# TO DO:
Where the listing below has a line with "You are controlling", write out exactly that line and every line after it, stopping after the line with "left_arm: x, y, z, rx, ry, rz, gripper".
─── DATA FOR THIS TASK
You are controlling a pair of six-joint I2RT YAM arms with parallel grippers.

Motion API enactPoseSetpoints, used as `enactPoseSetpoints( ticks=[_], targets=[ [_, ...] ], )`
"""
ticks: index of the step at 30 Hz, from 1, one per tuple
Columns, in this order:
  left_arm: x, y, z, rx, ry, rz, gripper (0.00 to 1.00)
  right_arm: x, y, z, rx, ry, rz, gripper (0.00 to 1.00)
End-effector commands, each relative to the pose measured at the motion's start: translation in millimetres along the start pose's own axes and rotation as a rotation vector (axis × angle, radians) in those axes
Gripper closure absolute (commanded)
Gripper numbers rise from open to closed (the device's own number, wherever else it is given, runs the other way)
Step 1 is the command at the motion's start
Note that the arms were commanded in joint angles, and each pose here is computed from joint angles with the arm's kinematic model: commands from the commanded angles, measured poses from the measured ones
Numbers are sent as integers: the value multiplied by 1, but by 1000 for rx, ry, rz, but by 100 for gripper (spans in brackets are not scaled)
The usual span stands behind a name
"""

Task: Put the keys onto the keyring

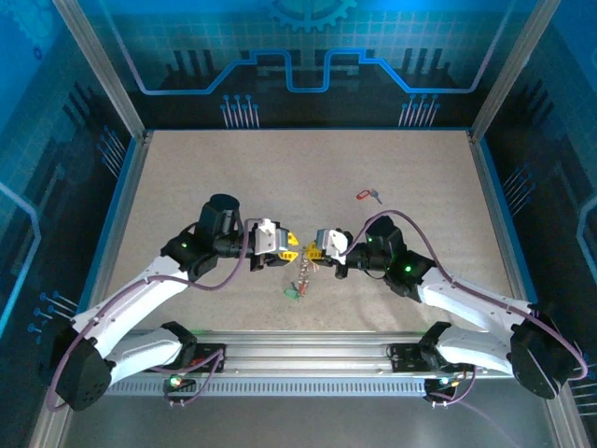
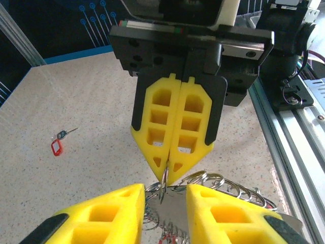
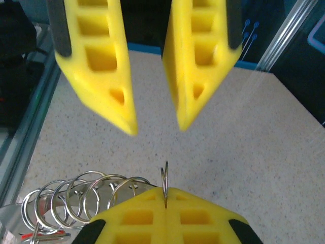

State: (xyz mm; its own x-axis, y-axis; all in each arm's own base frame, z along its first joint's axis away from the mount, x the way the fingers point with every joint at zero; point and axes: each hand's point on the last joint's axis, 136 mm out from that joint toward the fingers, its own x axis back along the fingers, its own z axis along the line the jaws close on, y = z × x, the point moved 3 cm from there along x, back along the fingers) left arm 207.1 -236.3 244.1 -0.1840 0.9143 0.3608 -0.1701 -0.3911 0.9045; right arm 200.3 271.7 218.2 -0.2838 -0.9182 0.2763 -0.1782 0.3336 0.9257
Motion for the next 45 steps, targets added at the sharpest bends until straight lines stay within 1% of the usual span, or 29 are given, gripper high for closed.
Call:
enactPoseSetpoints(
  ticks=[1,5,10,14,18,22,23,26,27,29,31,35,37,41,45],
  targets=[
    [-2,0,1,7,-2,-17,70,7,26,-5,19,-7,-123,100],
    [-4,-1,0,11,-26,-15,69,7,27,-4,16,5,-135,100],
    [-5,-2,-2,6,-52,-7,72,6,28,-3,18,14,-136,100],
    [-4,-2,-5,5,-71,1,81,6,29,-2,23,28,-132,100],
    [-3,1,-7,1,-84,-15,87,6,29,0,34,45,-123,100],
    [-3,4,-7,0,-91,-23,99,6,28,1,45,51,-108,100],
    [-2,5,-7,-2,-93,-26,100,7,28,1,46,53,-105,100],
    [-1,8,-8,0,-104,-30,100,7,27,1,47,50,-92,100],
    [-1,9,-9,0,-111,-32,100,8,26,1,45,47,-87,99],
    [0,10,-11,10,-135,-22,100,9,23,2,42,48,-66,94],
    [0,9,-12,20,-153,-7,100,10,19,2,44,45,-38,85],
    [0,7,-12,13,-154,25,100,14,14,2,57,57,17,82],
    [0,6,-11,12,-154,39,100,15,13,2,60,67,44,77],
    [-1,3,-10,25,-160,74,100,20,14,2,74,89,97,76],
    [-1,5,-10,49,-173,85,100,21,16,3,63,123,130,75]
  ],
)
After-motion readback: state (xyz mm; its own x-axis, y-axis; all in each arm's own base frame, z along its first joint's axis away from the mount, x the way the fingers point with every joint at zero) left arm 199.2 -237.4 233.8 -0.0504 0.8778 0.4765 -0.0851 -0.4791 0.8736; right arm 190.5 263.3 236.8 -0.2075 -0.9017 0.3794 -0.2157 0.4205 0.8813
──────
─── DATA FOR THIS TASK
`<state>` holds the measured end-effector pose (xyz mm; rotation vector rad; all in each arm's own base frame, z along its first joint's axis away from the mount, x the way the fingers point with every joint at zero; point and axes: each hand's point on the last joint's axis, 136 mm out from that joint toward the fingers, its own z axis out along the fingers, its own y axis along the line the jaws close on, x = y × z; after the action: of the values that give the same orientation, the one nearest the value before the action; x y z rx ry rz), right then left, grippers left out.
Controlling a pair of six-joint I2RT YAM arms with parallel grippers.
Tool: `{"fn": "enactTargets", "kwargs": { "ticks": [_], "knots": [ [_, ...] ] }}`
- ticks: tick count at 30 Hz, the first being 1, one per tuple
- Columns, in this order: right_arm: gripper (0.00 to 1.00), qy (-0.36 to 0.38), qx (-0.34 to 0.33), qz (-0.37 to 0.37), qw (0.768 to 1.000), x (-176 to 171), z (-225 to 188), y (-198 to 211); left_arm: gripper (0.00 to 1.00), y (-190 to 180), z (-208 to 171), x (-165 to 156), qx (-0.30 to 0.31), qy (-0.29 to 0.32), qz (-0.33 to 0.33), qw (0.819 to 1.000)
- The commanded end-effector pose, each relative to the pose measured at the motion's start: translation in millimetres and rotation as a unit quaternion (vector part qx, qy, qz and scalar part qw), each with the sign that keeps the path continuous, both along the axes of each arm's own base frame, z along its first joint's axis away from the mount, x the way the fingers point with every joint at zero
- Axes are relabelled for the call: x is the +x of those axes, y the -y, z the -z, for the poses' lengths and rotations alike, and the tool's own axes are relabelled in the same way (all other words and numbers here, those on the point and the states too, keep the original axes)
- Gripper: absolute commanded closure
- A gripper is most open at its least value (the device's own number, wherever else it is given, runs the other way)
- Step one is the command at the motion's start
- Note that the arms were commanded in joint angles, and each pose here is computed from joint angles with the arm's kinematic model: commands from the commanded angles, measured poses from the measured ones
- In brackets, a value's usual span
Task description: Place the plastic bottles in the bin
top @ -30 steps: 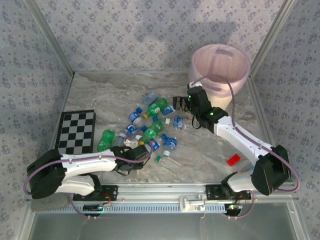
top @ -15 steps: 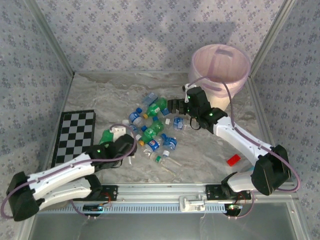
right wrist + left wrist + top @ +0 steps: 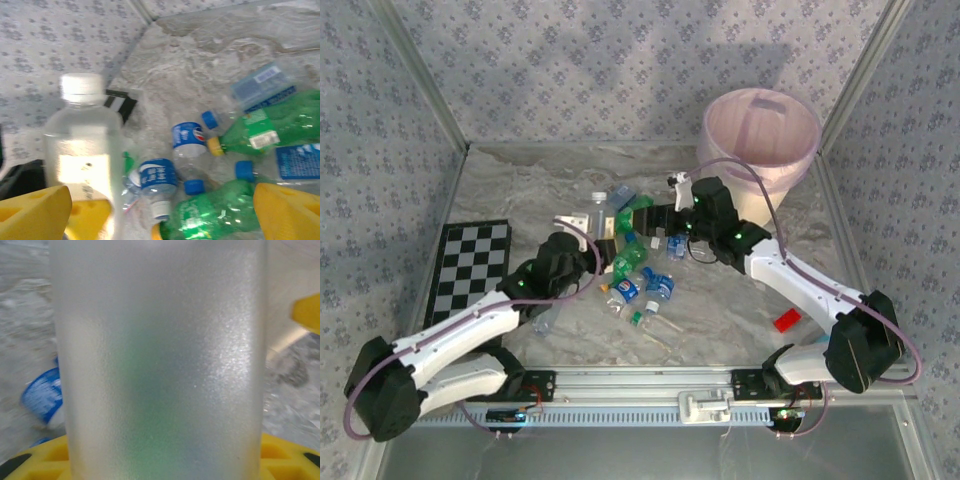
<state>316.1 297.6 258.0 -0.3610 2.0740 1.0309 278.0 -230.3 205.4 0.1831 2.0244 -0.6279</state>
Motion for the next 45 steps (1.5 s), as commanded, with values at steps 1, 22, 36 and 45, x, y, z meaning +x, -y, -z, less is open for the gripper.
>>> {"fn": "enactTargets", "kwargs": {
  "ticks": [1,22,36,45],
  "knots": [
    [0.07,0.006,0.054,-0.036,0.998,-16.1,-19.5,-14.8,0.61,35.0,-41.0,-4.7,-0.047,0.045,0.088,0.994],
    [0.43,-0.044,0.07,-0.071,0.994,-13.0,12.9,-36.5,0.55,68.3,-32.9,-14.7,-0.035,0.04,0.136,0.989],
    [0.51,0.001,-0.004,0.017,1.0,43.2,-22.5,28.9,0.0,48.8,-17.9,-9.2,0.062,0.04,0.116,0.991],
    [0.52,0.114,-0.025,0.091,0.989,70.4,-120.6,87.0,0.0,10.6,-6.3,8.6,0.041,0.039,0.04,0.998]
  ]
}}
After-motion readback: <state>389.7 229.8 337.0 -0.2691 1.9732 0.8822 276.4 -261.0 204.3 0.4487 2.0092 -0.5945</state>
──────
# WRITTEN RESPONSE:
You are controlling a pair of six-joint I2RT YAM arms with parallel grippers.

Motion API enactPoseSetpoints, used as `enactPoseSetpoints( ticks=[_], targets=[ [_, ...] ], )`
"""
ticks: index of the step at 30 Hz, from 1, one per tuple
Columns, in this order:
  left_arm: x, y, z, rx, ry, rz, gripper (0.00 to 1.00)

Nothing further is needed to complete the exercise.